== DATA UNDER STUDY
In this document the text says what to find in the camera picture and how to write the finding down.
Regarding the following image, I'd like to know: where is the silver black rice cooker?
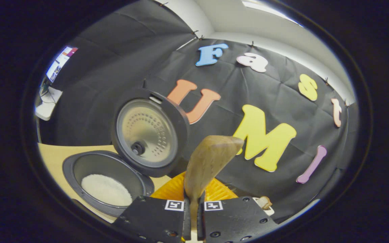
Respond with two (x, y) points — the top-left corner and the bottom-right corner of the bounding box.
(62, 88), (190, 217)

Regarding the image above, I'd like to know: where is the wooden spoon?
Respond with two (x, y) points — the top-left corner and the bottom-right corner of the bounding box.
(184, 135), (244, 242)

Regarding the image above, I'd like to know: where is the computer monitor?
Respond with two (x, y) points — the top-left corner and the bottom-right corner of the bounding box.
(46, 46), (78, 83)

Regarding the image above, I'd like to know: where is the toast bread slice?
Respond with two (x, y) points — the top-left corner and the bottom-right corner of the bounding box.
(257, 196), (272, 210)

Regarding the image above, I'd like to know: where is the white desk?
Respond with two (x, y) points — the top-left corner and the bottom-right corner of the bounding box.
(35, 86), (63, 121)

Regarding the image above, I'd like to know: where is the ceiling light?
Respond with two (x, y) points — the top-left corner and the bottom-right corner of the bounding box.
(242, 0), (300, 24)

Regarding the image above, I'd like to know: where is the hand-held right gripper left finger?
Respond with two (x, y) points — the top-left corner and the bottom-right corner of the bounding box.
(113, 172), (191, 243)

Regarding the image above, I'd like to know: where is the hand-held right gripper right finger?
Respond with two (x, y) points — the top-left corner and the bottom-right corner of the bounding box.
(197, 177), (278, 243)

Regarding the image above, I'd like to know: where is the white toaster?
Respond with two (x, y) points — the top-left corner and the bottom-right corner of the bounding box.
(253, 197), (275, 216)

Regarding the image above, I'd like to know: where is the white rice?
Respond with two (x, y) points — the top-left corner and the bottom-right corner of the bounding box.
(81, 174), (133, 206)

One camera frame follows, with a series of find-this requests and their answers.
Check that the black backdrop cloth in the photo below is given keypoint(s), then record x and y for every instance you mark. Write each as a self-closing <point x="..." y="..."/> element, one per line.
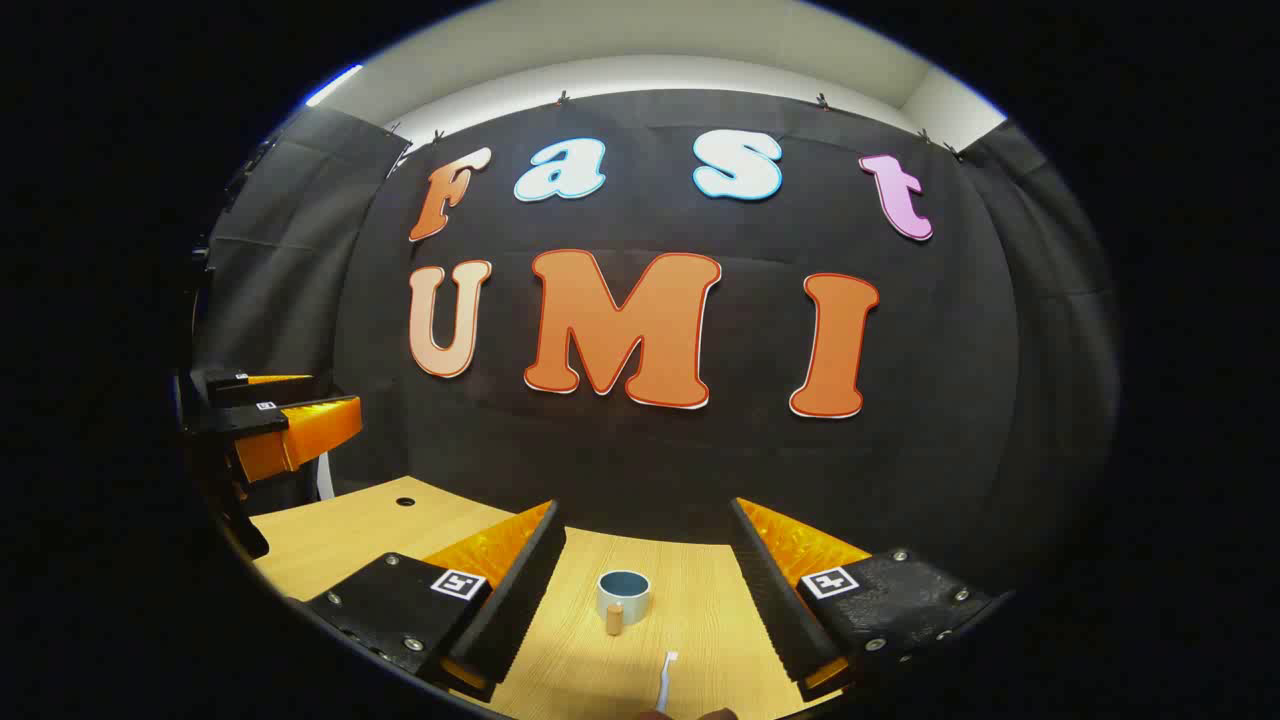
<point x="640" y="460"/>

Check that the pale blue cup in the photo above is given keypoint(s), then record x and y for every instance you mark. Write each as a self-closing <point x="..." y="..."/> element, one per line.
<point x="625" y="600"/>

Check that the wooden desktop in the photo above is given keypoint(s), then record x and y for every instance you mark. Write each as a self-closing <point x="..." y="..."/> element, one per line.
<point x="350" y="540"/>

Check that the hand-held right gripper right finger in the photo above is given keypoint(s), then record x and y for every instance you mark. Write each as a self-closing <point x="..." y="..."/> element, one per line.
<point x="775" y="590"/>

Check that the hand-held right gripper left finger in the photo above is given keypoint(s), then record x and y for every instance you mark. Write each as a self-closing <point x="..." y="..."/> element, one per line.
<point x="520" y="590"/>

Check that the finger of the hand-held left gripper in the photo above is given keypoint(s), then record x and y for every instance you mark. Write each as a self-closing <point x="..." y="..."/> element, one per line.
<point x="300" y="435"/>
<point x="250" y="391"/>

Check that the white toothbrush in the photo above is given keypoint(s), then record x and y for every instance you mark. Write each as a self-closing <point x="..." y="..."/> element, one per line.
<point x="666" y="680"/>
====
Quote every record above exactly, leaving out any pictures.

In this document the text says what to find in the camera picture and how to write the finding down.
Regarding the following image, I'd like to know: where is the silver black rice cooker?
Respond with two (x, y) points — the top-left corner and the bottom-right corner of the bounding box.
(62, 88), (190, 217)

Regarding the image above, I'd like to know: where is the wooden spoon?
Respond with two (x, y) points — the top-left corner and the bottom-right corner of the bounding box.
(184, 135), (244, 242)

Regarding the image above, I'd like to know: where is the computer monitor?
Respond with two (x, y) points — the top-left corner and the bottom-right corner of the bounding box.
(46, 46), (78, 83)

Regarding the image above, I'd like to know: where is the toast bread slice?
Respond with two (x, y) points — the top-left corner and the bottom-right corner of the bounding box.
(257, 196), (272, 210)

Regarding the image above, I'd like to know: where is the white desk?
Respond with two (x, y) points — the top-left corner and the bottom-right corner of the bounding box.
(35, 86), (63, 121)

Regarding the image above, I'd like to know: where is the ceiling light?
Respond with two (x, y) points — the top-left corner and the bottom-right corner of the bounding box.
(242, 0), (300, 24)

Regarding the image above, I'd like to know: where is the hand-held right gripper left finger?
Respond with two (x, y) points — the top-left corner and the bottom-right corner of the bounding box.
(113, 172), (191, 243)

Regarding the image above, I'd like to know: where is the hand-held right gripper right finger?
Respond with two (x, y) points — the top-left corner and the bottom-right corner of the bounding box.
(197, 177), (278, 243)

Regarding the image above, I'd like to know: where is the white toaster?
Respond with two (x, y) points — the top-left corner and the bottom-right corner of the bounding box.
(253, 197), (275, 216)

Regarding the image above, I'd like to know: where is the white rice?
Respond with two (x, y) points — the top-left corner and the bottom-right corner of the bounding box.
(81, 174), (133, 206)

One camera frame follows, with a series of find-this requests and their answers.
Check that the black backdrop cloth in the photo below is given keypoint(s), then record x and y for every instance you mark. Write each as a self-closing <point x="..." y="..."/> element, one per line.
<point x="640" y="460"/>

Check that the pale blue cup in the photo above is given keypoint(s), then record x and y for every instance you mark. Write each as a self-closing <point x="..." y="..."/> element, one per line.
<point x="625" y="600"/>

Check that the wooden desktop in the photo above is given keypoint(s), then record x and y for every instance you mark. Write each as a self-closing <point x="..." y="..."/> element, one per line.
<point x="350" y="540"/>

Check that the hand-held right gripper right finger in the photo above is given keypoint(s), then record x and y for every instance you mark. Write each as a self-closing <point x="..." y="..."/> element, one per line.
<point x="775" y="590"/>

Check that the hand-held right gripper left finger in the photo above is given keypoint(s), then record x and y for every instance you mark. Write each as a self-closing <point x="..." y="..."/> element, one per line.
<point x="520" y="590"/>

Check that the finger of the hand-held left gripper in the photo above is given keypoint(s), then record x and y for every instance you mark. Write each as a self-closing <point x="..." y="..."/> element, one per line.
<point x="300" y="435"/>
<point x="250" y="391"/>

Check that the white toothbrush in the photo above is given keypoint(s), then record x and y for every instance you mark. Write each as a self-closing <point x="..." y="..."/> element, one per line.
<point x="666" y="680"/>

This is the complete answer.